> **Problem details**: Review the material line by line. Identify and copy every line that contains the string "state".

━━ Dataset section

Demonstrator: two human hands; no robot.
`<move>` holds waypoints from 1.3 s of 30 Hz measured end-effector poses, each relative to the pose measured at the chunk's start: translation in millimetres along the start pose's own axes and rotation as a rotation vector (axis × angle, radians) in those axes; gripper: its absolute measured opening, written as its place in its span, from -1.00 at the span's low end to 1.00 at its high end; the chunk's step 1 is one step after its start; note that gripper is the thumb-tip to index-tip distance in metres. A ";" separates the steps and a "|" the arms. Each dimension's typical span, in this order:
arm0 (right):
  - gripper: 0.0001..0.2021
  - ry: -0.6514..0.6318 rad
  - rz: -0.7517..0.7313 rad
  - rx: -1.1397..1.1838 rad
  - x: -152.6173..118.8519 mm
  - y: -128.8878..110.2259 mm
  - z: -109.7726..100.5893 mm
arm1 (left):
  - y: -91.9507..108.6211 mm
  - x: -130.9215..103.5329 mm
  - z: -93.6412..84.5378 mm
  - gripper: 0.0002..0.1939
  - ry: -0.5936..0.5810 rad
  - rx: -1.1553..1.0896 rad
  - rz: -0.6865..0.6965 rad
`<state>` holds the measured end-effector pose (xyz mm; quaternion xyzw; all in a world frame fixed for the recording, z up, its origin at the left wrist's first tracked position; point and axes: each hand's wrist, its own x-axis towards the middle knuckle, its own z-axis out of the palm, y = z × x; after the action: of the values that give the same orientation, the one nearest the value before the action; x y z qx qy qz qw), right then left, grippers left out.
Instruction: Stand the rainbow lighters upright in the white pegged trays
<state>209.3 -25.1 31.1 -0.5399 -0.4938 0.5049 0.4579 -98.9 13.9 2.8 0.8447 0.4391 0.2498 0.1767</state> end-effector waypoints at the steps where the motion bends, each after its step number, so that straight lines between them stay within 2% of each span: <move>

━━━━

> **Your response**:
`<state>` holds the measured end-effector pose (xyz mm; quaternion xyzw; all in a world frame fixed for the recording, z up, its origin at the left wrist's first tracked position; point and axes: each hand's wrist, its own x-axis towards the middle knuckle, its own z-axis out of the palm, y = z × x; after the action: of the values that give the same orientation, the one nearest the value before the action; x y z qx qy qz qw), right then left, grippers left out.
<state>209.3 -25.1 31.1 -0.5399 -0.4938 0.5049 0.4579 -98.9 13.9 2.8 0.8447 0.4391 0.2498 0.1767</state> end-effector waypoints at the steps where the motion bends, each after its step number, so that straight lines between them stay within 2% of each span: <move>

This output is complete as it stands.